There neither was my home nor stock.

Would I in all my journey have,

Still the same inn and furniture?
Or ease and pleasant dwellings crave,
Forgetting what thy saints endure?

My Lord hath taught me how to want
A place wherein to put my head;
While He is mine, I'll be content
To beg or lack my daily bread.

Heaven is my roof, earth is my floor,

Thy love can keep me dry and warm, Christ and Thy bounty are my store: Thy angels guard me from all harm.

As for my friends, they are not lost;
The several vessels of Thy fleet,
Though parted now, by tempests tost,

Shall safely in the haven meet.

RICHARD BAXTER.

III.

THE REV. JONATHAN EDWARDS, M.A.,
OF NORTHAMPTON, AMERICA,

THE METAPHYSICAL DIVINE.

ARIED are the gifts which the great Creator bestows upon his servants, and by which they are fitted for the special places they have to fill in providence. It is an interesting study to mark what were the particular qualities by which eminent individuals have become distinguished, and which made them influential among their own contemporaries, and perhaps still more upon succeeding generations. "The number of those men who have produced great and permanent changes in the character and condition of mankind, and stamped their own image on the minds of succeeding generations, is comparatively small; and even of this small number, the great body have been indebted for their superior efficiency, at least in part, to extraneous circumstances, while very few can ascribe it to the simple strength of their own intellect.

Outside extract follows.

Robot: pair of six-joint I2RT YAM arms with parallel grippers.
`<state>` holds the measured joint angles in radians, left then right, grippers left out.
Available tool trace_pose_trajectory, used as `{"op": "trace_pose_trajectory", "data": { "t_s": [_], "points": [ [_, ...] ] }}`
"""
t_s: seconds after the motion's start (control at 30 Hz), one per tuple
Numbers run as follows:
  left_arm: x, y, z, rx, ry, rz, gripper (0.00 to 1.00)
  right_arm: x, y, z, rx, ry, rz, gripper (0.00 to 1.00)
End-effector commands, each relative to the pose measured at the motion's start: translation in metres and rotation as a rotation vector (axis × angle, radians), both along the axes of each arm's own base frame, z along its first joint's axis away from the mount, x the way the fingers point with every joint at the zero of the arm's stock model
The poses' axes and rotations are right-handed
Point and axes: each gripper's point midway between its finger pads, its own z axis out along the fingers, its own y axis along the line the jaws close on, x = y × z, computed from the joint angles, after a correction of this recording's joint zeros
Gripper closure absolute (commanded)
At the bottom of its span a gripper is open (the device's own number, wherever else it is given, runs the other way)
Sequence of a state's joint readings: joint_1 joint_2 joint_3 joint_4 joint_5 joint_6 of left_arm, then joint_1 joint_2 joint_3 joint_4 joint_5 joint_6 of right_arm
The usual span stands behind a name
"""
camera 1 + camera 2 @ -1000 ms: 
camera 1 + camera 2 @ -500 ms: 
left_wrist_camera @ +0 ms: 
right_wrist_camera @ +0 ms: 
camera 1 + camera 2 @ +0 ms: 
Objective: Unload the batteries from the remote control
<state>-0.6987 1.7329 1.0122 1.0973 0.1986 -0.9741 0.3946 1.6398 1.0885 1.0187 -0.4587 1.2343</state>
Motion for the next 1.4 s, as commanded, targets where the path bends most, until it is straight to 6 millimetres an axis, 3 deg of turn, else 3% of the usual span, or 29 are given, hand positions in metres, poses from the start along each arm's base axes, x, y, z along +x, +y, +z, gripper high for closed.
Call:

Yet here and there an individual can be found, who, by his mere mental energy, has changed the course of human thought and feeling, and led mankind onward in that new and better path which he had opened to their view. Such an individual

was JONATHAN EDWARDS. Born in an obscure colony, in the midst of a wilderness, and educated at a seminary just commencing its existence, passing the better part of his life as the pastor of a frontier village, and the residue as an Indian missionary in a still humbler hamlet, he discovered and unfolded a system of the Divine moral government, so new, so clear, so full, that while at its first disclosure it needed no aid from its friends, and feared no opposition from its enemies, it has at length constrained a reluctant world to bow in homage to its truth.”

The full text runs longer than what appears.